# ACTIVITY
Below are the entries; return every line among them that holds the word "camera".

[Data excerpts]
———

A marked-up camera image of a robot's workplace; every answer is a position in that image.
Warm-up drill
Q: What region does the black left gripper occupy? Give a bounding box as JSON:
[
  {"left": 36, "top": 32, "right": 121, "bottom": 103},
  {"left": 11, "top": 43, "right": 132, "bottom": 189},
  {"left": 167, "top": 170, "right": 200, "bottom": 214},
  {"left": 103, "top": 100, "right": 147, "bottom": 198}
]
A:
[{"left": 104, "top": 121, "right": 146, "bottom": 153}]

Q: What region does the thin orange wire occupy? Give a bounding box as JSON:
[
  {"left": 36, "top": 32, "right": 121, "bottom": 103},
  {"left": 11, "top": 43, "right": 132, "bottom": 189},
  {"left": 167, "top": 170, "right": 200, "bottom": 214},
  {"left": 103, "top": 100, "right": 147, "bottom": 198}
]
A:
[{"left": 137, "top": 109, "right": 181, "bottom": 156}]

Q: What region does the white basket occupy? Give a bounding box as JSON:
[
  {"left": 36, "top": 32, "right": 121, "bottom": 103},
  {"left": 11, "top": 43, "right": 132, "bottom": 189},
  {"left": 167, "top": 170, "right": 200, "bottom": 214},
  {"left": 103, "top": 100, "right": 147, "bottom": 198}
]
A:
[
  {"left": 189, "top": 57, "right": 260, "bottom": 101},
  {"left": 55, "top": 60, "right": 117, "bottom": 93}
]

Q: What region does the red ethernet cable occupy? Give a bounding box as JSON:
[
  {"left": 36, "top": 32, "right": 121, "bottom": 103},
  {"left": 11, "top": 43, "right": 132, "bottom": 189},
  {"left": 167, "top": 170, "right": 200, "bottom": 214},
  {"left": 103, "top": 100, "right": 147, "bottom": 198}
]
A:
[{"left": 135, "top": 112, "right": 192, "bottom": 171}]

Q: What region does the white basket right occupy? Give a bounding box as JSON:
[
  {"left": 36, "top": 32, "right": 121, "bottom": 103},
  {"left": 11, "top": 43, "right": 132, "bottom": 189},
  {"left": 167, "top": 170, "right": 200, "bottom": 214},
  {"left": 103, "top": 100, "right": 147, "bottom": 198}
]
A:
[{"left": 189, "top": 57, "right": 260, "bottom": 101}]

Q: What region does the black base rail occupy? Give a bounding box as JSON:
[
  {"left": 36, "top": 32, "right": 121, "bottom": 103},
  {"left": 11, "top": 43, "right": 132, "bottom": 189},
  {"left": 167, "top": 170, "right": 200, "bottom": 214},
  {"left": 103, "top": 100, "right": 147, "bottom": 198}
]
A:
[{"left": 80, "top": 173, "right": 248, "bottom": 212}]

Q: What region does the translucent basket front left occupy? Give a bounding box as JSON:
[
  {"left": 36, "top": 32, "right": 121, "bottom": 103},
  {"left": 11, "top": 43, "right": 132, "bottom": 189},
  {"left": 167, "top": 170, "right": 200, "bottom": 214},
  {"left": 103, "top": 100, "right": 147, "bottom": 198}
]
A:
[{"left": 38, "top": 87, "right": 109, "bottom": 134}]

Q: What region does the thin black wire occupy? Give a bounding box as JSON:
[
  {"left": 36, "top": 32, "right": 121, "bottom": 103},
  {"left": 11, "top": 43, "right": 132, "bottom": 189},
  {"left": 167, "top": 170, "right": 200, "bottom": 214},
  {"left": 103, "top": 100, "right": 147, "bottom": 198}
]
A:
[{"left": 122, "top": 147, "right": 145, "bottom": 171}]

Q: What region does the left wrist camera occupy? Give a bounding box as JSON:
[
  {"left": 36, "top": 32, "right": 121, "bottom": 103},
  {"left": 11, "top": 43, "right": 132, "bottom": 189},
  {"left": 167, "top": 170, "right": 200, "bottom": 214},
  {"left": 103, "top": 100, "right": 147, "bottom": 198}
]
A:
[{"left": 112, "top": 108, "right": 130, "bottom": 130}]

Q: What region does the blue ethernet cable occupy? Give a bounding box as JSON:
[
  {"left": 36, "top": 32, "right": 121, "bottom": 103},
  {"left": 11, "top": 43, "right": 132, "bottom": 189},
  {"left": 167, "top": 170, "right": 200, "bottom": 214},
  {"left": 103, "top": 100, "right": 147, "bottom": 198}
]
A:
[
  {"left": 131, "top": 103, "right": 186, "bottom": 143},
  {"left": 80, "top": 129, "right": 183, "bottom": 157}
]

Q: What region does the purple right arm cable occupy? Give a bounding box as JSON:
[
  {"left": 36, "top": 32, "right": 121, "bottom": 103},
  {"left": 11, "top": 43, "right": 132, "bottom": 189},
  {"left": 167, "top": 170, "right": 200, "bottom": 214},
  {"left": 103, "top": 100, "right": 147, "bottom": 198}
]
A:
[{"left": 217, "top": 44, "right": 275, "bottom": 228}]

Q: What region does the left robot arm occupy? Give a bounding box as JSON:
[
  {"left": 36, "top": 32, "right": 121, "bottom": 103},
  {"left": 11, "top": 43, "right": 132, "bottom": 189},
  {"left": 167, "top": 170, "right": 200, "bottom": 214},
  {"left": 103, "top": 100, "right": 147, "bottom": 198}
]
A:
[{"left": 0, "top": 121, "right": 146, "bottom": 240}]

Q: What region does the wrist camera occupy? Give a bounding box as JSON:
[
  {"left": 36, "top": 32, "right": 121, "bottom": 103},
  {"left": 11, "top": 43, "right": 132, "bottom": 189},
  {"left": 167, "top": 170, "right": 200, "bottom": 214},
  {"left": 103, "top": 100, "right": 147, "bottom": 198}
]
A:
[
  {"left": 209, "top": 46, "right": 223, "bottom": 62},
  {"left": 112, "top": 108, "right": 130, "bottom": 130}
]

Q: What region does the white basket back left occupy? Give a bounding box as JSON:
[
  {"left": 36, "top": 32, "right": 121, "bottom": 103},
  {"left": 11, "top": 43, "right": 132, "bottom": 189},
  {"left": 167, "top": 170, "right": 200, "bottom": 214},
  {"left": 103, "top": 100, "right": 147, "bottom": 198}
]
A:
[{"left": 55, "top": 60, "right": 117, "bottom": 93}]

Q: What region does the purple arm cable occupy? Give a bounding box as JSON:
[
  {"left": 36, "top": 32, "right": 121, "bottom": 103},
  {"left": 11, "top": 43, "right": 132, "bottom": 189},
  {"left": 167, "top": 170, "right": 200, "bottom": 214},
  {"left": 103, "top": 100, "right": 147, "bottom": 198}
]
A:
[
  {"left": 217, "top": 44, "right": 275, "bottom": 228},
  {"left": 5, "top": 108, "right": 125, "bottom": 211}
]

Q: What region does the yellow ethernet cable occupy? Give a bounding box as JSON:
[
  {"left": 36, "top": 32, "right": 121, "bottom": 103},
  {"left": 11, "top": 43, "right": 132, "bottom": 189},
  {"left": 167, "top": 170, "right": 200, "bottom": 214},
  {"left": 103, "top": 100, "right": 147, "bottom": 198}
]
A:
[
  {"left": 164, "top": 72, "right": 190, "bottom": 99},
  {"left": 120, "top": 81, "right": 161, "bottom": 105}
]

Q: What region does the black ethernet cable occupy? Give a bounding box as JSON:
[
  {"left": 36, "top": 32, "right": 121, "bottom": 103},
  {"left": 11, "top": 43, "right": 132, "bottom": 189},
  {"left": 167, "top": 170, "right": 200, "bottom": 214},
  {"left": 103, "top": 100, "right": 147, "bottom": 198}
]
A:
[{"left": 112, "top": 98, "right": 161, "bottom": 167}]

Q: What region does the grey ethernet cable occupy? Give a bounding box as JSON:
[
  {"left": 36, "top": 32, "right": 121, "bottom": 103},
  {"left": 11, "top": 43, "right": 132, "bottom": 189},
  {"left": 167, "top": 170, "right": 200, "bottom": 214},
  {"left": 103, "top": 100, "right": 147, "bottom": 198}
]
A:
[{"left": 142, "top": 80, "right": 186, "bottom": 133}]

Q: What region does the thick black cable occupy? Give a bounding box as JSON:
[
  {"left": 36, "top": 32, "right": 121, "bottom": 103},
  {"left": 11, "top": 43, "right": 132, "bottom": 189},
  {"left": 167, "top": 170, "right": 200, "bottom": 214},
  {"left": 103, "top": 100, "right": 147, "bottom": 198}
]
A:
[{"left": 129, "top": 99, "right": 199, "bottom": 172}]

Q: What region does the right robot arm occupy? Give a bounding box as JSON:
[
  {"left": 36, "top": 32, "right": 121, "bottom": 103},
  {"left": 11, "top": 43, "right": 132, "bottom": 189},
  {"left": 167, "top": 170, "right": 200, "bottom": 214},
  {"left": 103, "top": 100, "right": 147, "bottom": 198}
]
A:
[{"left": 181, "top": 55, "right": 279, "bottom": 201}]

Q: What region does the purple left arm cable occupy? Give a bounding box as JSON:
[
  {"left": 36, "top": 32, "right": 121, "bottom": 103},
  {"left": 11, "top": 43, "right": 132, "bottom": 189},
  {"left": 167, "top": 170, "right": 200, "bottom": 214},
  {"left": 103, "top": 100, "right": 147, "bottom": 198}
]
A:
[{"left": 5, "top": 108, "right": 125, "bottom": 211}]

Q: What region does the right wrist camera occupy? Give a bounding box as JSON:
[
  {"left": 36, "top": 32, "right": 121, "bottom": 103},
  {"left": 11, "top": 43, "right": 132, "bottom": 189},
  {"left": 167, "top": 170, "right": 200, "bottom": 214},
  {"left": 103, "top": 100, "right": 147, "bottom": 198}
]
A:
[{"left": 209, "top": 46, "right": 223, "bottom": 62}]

———

# SOLUTION TO THIS TASK
A marked-up camera image of a robot's workplace; every answer is a position in that image.
Q: What region does the left wrist camera occupy? Give a bounding box as JSON:
Q: What region does the wrist camera occupy? Give a bounding box as JSON:
Q: What region does the right wrist camera occupy? Give a bounding box as JSON:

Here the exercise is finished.